The problem ▸ Beginning with the line that includes "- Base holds" and ending with the last line of the listing below, write out each line exactly, with no other output.

=== Collected material ===

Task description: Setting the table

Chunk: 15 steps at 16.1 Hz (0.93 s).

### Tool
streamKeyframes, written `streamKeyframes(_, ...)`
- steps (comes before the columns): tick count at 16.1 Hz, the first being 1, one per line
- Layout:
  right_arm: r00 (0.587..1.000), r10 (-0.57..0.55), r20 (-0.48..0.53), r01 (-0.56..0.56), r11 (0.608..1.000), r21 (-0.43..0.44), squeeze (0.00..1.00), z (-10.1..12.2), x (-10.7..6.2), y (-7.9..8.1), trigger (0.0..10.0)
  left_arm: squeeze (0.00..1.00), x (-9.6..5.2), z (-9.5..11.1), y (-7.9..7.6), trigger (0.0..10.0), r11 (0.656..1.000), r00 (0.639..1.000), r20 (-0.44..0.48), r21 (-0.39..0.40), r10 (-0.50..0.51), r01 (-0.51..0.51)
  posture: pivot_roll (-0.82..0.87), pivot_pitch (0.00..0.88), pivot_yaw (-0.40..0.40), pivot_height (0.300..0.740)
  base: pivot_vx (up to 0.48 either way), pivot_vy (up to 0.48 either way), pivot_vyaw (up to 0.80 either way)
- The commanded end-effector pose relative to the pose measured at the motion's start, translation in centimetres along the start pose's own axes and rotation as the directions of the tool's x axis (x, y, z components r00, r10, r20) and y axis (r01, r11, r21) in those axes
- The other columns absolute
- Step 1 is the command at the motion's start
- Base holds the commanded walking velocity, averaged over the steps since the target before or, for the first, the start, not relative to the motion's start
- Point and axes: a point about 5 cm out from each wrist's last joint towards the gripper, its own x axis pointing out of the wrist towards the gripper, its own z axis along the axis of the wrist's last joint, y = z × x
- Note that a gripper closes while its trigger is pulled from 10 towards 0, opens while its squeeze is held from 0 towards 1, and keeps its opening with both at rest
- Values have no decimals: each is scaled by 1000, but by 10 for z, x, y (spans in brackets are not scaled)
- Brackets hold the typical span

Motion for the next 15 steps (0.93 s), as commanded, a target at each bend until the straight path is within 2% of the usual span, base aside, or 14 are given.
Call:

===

Solution to this task ▸
- Base holds the commanded walking velocity, averaged over the steps since the target before or, for the first, the start, not relative to the motion's start
- Point and axes: a point about 5 cm out from each wrist's last joint towards the gripper, its own x axis pointing out of the wrist towards the gripper, its own z axis along the axis of the wrist's last joint, y = z × x
- Note that a gripper closes while its trigger is pulled from 10 towards 0, opens while its squeeze is held from 0 towards 1, and keeps its opening with both at rest
- Values have no decimals: each is scaled by 1000, but by 10 for z, x, y (spans in brackets are not scaled)
- Brackets hold the typical span

Motion for the next 15 steps (0.93 s), as commanded, a target at each bend until the straight path is within 2% of the usual span, base aside, or 14 are given.
Call:

This output contains the complete answer.